Seindah apa pun huruf terukir, dapatkah ia bermakna apabila tak ada jeda? Dapatkan ia dimengerti jika tak ada spasi? Bukankah kita baru bisa bergerak jika ada jarak? Dan saling menyayang bila ada ruang?
Kita memang tak pernah tahu apa yang dirindukan sampai sesuatu itu tiba di depan mata.
Aku nggak mau sepuluh, dua puluh tahun dari hari ini, aku masih terus-terusan memikirkan orang yg sama. Bingung di antara penyesalan dan penerimaan.
Hati tidak memilih. Hati dipilih. Karena hati tidak perlu memilih, ia selalu tahu kemana harus berlabuh.
Kenangan itu cuma hantu di sudut pikir. Selama kita diam dan nggak berbuat apa-apa, selamanya dia tetap jadi hantu, nggak akan pernah jadi kenyataan.
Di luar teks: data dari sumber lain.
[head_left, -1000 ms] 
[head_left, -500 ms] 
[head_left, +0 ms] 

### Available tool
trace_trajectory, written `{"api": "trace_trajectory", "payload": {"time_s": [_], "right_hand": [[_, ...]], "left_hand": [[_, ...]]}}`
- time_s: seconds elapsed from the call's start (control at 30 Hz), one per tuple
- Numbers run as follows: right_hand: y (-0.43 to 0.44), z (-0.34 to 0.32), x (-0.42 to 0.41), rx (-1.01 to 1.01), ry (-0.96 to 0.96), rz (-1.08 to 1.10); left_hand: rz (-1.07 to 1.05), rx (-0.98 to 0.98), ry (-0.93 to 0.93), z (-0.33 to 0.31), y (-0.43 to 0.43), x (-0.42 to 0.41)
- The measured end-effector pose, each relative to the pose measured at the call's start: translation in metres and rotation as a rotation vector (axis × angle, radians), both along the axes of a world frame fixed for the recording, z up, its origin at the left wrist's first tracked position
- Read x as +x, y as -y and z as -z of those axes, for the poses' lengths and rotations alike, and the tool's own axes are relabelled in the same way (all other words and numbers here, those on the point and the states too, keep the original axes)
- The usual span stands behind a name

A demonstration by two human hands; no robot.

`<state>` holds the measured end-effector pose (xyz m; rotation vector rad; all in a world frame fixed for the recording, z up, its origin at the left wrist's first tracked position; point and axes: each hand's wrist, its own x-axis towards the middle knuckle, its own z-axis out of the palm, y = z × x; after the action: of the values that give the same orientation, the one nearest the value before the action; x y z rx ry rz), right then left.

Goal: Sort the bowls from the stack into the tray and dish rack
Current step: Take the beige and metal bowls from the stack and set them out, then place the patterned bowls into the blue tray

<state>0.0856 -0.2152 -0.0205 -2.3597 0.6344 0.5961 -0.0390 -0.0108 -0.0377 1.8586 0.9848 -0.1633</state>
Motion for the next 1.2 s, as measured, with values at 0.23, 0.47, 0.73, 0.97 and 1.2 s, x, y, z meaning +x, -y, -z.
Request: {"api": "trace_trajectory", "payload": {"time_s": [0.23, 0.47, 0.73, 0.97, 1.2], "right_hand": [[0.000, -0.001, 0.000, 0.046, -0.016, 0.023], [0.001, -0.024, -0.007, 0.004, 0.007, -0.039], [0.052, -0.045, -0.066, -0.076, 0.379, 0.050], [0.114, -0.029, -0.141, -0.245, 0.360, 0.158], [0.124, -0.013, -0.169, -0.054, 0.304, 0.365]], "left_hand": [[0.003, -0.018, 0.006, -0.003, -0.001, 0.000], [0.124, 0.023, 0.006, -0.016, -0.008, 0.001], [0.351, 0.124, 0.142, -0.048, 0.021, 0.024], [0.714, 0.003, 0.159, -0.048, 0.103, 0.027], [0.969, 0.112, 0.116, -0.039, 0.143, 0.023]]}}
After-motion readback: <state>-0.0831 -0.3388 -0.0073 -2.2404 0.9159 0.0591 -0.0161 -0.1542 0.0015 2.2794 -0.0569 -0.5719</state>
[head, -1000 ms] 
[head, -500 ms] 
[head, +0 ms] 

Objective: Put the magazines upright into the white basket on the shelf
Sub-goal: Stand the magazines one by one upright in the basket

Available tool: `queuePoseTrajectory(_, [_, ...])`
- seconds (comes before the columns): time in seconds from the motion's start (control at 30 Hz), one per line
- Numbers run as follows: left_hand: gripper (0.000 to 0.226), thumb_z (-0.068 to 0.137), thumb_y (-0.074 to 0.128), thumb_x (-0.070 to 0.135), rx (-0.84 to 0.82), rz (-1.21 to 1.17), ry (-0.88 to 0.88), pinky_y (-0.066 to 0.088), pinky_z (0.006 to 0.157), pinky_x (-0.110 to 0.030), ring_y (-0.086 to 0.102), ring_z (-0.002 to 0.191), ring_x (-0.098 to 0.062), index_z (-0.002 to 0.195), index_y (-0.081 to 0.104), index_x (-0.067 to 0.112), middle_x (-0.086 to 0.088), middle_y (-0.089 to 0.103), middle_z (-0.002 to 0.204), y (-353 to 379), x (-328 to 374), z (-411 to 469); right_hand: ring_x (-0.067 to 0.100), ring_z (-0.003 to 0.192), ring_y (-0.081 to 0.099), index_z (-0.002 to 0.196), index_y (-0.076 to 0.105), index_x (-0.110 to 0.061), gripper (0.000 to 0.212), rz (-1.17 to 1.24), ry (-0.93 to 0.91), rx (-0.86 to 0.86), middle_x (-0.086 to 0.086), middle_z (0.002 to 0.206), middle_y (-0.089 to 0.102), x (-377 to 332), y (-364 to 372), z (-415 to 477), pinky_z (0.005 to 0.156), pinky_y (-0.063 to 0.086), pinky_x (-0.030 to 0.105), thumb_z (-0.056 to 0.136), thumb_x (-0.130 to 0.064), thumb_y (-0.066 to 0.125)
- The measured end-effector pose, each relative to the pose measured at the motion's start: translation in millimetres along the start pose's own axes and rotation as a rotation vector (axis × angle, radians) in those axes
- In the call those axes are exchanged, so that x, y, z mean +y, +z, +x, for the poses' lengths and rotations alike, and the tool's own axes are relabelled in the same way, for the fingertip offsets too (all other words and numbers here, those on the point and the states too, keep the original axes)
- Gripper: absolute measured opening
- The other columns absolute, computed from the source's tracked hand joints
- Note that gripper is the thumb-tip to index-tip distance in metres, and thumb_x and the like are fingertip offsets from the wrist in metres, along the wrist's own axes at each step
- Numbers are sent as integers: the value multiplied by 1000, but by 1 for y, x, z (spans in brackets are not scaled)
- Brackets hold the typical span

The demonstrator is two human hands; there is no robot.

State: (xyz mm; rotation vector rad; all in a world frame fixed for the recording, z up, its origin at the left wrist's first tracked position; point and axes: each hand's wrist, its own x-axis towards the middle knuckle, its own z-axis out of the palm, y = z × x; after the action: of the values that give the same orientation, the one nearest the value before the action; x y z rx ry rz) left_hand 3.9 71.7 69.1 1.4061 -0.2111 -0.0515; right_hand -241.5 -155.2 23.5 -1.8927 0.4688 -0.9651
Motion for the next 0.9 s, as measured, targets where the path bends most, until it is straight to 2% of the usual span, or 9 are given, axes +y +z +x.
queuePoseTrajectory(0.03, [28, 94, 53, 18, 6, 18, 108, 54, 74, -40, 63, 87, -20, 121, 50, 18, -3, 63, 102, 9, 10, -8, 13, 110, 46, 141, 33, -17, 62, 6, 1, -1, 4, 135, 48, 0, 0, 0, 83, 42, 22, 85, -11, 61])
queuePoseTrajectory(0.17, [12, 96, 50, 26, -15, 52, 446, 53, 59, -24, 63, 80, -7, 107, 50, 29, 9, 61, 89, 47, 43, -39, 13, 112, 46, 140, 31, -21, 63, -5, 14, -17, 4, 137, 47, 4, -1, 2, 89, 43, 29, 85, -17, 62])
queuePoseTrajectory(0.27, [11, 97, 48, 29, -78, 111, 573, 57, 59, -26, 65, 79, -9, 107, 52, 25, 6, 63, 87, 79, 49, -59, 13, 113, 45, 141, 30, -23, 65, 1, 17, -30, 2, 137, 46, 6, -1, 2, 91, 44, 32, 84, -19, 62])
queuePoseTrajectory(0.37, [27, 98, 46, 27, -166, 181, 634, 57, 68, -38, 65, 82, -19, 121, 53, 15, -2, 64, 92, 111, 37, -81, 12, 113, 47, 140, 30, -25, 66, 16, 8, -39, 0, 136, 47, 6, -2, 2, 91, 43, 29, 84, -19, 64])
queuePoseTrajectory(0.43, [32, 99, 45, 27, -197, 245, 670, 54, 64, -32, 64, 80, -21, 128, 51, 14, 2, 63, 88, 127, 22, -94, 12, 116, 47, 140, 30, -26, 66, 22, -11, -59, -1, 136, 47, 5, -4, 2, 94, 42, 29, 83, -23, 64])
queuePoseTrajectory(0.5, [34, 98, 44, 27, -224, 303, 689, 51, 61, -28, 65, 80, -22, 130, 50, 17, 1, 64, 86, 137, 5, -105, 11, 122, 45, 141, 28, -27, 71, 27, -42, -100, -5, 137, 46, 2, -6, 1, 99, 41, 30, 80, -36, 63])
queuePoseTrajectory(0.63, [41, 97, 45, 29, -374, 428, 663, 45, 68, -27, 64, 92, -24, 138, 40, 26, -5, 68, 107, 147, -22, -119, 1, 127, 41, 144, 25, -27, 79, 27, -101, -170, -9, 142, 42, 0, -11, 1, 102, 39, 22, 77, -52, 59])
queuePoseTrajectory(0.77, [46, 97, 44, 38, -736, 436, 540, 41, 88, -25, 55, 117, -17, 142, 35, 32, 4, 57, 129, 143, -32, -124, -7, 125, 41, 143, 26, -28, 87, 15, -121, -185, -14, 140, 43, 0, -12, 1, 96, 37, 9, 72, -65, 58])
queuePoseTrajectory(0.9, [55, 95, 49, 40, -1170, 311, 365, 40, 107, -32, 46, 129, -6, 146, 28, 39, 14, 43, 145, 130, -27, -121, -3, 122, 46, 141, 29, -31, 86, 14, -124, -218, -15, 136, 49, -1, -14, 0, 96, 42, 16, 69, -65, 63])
Kadang-kadang langit bisa kelihatan seperti lembar kosong. Padahal sebenarnya tidak. Bintang kamu tetap di sana. Bumi hanya sedang berputar.
Semua pertanyaan selalu berpasangan dengan jawaban. Untuk keduanya bertemu, yang dibutuhkan cuma waktu.
Kita tidak bisa menyamakan kopi dengan air tebu. Sesempurna apa pun kopi yang kamu buat, kopi tetap kopi, punya sisi pahit yang tak mungkin kamu sembunyikan.
Bertambahnya usia bukan berarti kita paham segalanya.
Banyak hal yang tak bisa dipaksakan, tapi layak diberi kesempatan.
Perjalanan hati itu bukannya tanpa resiko.
Aku kini percaya. Manusia dirancang untuk terluka.
Buat apa ia pelihara luka hati yang cuma bikin matanya berair?
Kamu ingin cinta. Tapi takut jatuh cinta. But you know what? Kadang -kadang kamu harus terjun dan jadi basah untuk tahu air. Bukan cuma nonton di pinggir dan berharap kecipratan.
Jangan lumpuhkan aku dengan mengatasnamakan kasih sayang.
Terkadang keadaan membuat cinta terasa amat menyakitkan. Akan tetapi kesejatian cinta tidak akan pernah berakhir manakala pengorbanan cinta itulah yang menjadi pemeran utamanya. Cinta tidak akan pernah salah. Cinta tidak mengenal batas. Untuk cinta yang bertepuk sebelah tangan sekalipun.
Cinta bukanlah dependensi, melainkan keutuhan yang dibagi.
Kenapa berbeda menjadi begitu menakutkan?